Exercise brief: Please give back only the lines below from the one containing "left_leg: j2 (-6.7" to the one containing "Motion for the", each repeated word for word, both ends included.

=== Given information ===

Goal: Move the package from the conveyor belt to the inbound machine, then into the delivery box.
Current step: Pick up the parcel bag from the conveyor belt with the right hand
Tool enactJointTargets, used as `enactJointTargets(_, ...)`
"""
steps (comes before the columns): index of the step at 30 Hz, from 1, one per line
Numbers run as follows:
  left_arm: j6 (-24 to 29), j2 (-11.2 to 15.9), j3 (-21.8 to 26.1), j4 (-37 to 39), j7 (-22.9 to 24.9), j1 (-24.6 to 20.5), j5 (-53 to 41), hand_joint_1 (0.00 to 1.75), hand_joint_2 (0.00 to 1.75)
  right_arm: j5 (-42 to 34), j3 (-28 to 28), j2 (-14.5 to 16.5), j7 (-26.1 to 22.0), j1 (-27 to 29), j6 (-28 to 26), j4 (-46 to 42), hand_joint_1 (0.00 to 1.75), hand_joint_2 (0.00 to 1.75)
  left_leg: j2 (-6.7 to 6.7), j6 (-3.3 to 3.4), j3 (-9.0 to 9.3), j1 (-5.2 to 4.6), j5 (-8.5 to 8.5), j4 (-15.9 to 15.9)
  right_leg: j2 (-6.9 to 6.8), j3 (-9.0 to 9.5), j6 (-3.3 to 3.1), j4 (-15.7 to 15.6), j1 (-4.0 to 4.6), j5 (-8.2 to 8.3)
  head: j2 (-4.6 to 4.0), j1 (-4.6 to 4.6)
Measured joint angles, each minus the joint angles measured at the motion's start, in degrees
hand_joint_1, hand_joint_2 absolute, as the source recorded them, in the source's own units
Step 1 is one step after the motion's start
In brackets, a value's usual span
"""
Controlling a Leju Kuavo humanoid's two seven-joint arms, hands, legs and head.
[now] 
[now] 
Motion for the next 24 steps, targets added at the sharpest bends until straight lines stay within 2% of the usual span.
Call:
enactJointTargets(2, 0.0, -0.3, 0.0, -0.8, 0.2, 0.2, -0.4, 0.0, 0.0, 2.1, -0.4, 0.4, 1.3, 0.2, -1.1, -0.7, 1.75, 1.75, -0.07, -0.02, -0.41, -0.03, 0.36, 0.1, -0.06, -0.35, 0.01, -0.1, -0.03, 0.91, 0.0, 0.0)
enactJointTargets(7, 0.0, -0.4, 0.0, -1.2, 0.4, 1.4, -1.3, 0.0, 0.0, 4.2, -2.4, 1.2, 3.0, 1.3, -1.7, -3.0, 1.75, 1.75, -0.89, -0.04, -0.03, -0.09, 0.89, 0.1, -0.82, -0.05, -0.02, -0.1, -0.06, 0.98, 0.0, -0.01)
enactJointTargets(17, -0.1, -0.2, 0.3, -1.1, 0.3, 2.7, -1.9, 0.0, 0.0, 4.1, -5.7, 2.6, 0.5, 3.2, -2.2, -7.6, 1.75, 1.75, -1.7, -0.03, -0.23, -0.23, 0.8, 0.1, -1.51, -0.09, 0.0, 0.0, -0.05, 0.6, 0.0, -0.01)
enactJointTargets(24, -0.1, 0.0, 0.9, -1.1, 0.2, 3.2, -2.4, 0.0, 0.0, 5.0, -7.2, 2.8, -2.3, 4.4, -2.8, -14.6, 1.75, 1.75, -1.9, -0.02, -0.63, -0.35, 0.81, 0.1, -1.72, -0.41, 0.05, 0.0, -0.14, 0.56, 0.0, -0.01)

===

Result for this exercise:
  left_leg: j2 (-6.7 to 6.7), j6 (-3.3 to 3.4), j3 (-9.0 to 9.3), j1 (-5.2 to 4.6), j5 (-8.5 to 8.5), j4 (-15.9 to 15.9)
  right_leg: j2 (-6.9 to 6.8), j3 (-9.0 to 9.5), j6 (-3.3 to 3.1), j4 (-15.7 to 15.6), j1 (-4.0 to 4.6), j5 (-8.2 to 8.3)
  head: j2 (-4.6 to 4.0), j1 (-4.6 to 4.6)
Measured joint angles, each minus the joint angles measured at the motion's start, in degrees
hand_joint_1, hand_joint_2 absolute, as the source recorded them, in the source's own units
Step 1 is one step after the motion's start
In brackets, a value's usual span
"""
Controlling a Leju Kuavo humanoid's two seven-joint arms, hands, legs and head.
[now] 
[now] 
Motion for the next 24 steps, targets added at the sharpest bends until straight lines stay within 2% of the usual span.

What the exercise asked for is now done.